Second, not all sand can meet production needs. The sand in the desert is small and round, and has a high alkali content. It is difficult to use for concrete without treatment. More ideally, it is the angular sand formed by the erosion of flowing water on the seabed, coastline, quarry or riverbed. Because of this, the UAE, a Middle Eastern country where half of the country is deserted, also imports sand from abroad every year.
In theory, sand is a renewable resource, but the rate of global sand consumption has tripled in the past 20 years, which has exceeded the rate at which rocks can form sand through weathering and water erosion.
Scientists point out that the shortage of sand has become one of the biggest challenges facing sustainable development in the 21st century.
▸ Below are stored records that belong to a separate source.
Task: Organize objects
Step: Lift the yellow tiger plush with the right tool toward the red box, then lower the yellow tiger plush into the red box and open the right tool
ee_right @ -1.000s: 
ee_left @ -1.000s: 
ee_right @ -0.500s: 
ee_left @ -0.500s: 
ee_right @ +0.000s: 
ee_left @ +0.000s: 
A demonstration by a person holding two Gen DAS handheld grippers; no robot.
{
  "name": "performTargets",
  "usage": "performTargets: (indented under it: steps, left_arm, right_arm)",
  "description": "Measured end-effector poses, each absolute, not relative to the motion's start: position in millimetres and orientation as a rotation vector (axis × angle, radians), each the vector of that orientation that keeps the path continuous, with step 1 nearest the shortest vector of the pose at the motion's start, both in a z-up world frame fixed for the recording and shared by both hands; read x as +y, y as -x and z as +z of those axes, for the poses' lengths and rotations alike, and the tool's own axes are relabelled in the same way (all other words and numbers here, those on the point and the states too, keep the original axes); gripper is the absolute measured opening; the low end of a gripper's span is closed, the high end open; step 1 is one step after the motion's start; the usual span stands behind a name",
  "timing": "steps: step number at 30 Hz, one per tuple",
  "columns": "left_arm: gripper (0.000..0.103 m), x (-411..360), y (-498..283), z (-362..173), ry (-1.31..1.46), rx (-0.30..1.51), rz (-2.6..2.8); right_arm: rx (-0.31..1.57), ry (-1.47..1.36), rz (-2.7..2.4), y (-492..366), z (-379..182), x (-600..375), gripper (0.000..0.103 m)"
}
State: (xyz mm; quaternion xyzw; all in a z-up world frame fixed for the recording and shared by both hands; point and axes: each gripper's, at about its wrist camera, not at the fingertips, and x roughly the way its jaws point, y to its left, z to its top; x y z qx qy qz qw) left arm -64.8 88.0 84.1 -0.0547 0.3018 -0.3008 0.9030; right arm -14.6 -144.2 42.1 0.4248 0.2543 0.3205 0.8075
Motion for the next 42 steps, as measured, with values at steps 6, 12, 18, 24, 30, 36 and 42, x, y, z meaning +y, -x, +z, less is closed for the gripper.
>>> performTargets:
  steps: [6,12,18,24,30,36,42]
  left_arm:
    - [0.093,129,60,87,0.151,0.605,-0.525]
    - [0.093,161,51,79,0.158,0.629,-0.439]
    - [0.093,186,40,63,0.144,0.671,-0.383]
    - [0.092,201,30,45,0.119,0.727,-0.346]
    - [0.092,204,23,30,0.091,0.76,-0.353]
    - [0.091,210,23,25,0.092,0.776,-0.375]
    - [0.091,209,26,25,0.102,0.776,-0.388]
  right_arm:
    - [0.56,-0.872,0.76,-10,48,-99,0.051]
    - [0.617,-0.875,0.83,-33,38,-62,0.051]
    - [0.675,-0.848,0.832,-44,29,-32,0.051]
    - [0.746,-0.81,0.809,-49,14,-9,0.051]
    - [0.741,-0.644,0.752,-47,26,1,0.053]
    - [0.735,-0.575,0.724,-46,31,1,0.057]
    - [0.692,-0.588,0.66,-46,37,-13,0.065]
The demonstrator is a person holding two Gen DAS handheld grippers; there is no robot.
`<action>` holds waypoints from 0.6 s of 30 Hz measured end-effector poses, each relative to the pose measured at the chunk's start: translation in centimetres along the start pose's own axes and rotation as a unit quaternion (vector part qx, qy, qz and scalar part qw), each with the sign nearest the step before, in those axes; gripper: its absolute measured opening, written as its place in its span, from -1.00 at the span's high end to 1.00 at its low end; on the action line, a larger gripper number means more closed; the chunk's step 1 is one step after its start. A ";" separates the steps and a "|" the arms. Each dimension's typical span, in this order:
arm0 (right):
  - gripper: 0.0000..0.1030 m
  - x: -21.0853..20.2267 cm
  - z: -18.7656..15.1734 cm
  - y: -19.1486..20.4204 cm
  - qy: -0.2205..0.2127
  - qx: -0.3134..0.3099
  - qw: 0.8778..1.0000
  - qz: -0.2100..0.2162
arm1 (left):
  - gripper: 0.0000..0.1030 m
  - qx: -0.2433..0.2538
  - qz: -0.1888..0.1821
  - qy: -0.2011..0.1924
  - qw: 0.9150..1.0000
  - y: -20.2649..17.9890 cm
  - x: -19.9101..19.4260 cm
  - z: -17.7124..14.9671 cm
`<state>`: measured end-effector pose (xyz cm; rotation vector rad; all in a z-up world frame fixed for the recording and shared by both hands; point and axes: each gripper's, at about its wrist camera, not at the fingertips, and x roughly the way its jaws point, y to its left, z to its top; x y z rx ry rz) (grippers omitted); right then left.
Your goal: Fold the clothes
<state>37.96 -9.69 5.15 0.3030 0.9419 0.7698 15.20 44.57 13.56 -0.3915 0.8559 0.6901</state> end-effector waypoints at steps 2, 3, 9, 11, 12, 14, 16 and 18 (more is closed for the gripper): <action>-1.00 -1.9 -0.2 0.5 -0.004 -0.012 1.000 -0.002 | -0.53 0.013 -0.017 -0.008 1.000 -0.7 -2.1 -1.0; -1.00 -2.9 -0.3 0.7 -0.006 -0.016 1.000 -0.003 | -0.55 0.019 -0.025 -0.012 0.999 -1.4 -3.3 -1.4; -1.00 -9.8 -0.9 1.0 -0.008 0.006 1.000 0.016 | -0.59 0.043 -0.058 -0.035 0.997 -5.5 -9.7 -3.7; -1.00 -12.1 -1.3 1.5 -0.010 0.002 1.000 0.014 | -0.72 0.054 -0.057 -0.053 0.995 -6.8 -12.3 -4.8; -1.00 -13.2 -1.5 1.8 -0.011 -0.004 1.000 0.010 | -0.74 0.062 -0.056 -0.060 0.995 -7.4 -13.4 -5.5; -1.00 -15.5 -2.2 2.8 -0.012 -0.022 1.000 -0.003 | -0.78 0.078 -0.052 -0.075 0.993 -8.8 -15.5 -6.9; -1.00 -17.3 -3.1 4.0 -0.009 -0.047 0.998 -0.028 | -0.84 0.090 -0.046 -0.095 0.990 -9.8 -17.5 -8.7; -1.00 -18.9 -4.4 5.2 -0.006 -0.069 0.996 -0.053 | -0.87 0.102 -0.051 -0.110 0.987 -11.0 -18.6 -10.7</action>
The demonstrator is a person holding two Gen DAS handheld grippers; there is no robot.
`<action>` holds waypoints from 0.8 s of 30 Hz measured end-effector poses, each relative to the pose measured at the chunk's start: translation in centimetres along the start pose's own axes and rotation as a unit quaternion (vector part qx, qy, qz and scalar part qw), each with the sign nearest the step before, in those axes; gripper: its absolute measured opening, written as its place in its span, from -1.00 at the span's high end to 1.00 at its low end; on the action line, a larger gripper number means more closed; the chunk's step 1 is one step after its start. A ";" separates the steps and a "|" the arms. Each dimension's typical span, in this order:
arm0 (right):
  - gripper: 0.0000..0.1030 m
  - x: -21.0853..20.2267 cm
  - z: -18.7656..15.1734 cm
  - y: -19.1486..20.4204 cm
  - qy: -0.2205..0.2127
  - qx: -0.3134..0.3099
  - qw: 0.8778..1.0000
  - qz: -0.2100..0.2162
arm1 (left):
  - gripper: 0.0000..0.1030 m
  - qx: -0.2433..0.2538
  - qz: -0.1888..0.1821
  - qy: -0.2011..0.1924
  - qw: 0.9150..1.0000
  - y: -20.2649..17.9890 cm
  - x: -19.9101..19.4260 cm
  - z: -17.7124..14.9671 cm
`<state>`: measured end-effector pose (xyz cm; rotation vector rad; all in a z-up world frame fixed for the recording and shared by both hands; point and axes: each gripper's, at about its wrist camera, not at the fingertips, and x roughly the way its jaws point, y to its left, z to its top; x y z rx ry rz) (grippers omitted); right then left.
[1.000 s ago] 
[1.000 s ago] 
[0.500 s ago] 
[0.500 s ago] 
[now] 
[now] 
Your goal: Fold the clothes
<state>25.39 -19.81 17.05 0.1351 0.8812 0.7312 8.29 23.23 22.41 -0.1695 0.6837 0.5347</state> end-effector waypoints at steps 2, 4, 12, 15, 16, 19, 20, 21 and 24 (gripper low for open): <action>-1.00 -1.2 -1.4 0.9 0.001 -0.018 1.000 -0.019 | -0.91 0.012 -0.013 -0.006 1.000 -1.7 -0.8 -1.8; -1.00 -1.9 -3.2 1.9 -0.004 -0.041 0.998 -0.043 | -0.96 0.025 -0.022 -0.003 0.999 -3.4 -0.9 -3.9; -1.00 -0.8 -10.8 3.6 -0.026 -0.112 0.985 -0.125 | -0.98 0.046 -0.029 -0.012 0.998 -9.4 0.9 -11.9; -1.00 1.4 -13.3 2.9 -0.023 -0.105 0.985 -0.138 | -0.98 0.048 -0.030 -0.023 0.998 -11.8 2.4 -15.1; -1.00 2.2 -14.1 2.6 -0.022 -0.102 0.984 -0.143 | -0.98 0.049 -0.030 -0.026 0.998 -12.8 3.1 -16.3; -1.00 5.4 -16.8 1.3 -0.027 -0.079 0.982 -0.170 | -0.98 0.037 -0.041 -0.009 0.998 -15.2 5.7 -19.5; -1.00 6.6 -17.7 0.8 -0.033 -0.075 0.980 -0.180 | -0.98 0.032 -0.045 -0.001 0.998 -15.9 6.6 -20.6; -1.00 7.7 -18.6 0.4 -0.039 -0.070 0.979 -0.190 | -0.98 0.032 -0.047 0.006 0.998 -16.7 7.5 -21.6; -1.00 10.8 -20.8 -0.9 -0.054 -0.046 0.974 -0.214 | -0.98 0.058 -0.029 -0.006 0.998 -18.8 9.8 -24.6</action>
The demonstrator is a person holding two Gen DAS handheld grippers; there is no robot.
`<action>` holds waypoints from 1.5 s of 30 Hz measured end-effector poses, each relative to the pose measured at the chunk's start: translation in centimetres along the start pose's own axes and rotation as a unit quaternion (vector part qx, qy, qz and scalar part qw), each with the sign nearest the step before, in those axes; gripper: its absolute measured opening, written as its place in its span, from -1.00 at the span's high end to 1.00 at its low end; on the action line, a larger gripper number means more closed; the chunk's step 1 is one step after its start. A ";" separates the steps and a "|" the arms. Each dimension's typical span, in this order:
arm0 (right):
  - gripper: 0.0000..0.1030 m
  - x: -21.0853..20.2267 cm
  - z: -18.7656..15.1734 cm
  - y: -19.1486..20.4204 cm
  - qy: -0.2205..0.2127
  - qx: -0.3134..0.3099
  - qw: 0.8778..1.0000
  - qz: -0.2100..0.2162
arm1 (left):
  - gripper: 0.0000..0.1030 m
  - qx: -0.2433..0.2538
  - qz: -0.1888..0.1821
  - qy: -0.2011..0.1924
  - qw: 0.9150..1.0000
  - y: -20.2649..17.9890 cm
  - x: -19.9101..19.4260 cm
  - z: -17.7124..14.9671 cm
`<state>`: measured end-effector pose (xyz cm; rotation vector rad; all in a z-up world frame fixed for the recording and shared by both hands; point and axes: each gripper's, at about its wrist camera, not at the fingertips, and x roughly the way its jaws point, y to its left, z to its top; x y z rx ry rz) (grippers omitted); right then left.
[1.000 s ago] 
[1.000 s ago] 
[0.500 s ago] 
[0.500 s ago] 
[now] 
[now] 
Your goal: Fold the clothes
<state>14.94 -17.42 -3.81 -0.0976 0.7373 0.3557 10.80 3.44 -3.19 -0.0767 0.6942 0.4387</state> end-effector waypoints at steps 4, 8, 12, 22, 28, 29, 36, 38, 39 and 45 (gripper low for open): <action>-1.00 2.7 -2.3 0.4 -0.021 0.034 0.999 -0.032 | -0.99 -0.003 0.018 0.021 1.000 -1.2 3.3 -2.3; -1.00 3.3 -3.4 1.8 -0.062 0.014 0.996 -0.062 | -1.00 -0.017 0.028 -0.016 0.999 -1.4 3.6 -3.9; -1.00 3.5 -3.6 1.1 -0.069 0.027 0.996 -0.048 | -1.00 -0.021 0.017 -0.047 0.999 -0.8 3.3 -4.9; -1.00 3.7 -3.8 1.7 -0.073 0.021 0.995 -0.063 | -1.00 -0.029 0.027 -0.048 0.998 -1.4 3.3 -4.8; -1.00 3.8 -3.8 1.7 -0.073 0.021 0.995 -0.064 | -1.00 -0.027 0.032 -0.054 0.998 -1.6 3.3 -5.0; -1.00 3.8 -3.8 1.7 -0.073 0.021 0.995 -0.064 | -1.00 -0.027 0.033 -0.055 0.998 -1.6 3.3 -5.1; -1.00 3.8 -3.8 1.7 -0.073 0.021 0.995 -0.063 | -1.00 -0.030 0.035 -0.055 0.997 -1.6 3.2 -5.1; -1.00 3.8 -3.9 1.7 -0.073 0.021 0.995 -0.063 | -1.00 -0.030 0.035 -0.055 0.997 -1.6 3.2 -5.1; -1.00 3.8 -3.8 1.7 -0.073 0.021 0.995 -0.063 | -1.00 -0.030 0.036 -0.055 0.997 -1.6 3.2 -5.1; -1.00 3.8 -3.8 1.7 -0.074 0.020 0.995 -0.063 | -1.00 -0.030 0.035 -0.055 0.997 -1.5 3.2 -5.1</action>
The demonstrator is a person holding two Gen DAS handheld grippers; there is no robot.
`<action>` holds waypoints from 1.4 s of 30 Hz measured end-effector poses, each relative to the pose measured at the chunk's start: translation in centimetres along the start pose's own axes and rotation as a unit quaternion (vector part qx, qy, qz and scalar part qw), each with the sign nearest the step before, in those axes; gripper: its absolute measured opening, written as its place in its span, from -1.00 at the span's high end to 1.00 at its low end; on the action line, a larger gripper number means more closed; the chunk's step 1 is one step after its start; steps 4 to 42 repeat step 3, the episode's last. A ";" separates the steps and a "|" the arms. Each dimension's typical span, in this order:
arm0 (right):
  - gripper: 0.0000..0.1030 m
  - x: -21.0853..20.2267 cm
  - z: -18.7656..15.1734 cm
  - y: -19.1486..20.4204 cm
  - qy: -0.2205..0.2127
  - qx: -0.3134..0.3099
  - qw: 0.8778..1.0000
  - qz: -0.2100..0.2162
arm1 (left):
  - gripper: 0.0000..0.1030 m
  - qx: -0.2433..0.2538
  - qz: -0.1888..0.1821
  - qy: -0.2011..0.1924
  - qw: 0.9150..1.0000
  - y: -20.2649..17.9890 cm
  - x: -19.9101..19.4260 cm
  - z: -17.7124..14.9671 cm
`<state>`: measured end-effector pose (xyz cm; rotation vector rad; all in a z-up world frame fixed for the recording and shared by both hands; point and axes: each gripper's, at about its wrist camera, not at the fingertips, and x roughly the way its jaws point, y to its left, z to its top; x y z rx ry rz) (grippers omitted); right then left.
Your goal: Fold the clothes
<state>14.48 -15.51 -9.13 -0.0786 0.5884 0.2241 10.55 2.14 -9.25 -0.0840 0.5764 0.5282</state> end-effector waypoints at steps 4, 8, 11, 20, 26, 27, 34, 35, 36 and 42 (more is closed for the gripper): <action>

Pascal Peduzzi, a climate scientist at the United Nations Environment Programme (UNEP) and director of the Geneva Global Resource Information Database (GRID), described the governance of global sand resources as looking at the “elephant in the room.” Many people think that sand is not Everywhere, I never thought that there would be an exhausting day. But if no action is taken, this situation may happen in the next ten years.
UNEP predicts that by 2030, the global annual demand for gravel will be close to 50 billion tons. Some scholars believe that sand is likely to become an important strategic resource for all countries in the future.
The issue of sand shortage has been raised many times but has not attracted much attention
Louise Gallagher, head of environmental governance at the United Nations Environment Programme/Global Desert Observation Initiative, said that people do not consider the environmental and social costs behind them when using large amounts of cheap sand. If reducing sand mining can improve the climate resilience of coastal areas, how could the value of sand be better utilized.
Many cities have begun to find solutions. For example, Zurich, Switzerland uses 98% renewable concrete when building buildings; Amsterdam, the Netherlands, has pledged to cut natural resource consumption by half by 2030 and achieve 100% recycling by 2050.
Some researchers are also investigating the use of volcanic ash, agricultural fertilizers, fly ash or fine quartz sand instead of sand. But this is only a small-scale attempt, and most areas still lack control measures and governance strategies for sand.
According to data from the Economic Complexity Research Center (OEC), the total global sand and stone trade in 2019 was US$1.91 billion, a decrease of 10.1% from the previous year, ranking 740th among all traded commodities. The country with the highest export value is the United States, reaching 439 million U.S. dollars, followed by Australia, the Netherlands, Germany and Belgium.
The highest imports are Canada and China
In terms of quantity, China is the world's largest sand consumer, with an annual consumption of up to 20 billion tons, accounting for about half of the world's total. China is also a major cement producer, accounting for 58% of the world's total production capacity. Among the top 30 global cement production capacity companies released by the China Cement Association last year, 12 were in China. Other major cement producing areas are India and Brazil.
Singapore's development is also heavily dependent on sand imports. As an island country, Singapore can only expand its land area through reclamation. In the past 40 years, Singapore has filled 130 square kilometers of land, and all the sand used is imported from abroad. UNEP pointed out in 2019 that Singapore has imported 517 million tons of sand in the past 20 years, making it the world's largest sand importer. Southeast Asian countries such as Cambodia, Indonesia, Vietnam, and Malaysia are Singapore’s main sources of sand.
However, there are still a lot of gray areas in the sand trade, and a lot of sand is circulated through informal channels. For example, Singapore recorded 80.2 million tons of sand and stone imported from Cambodia from 2006 to 2016, but the export volume to Singapore in Cambodia's official data was only 2.77 million tons. The lack of accurate data further increases the difficulty of resource supervision.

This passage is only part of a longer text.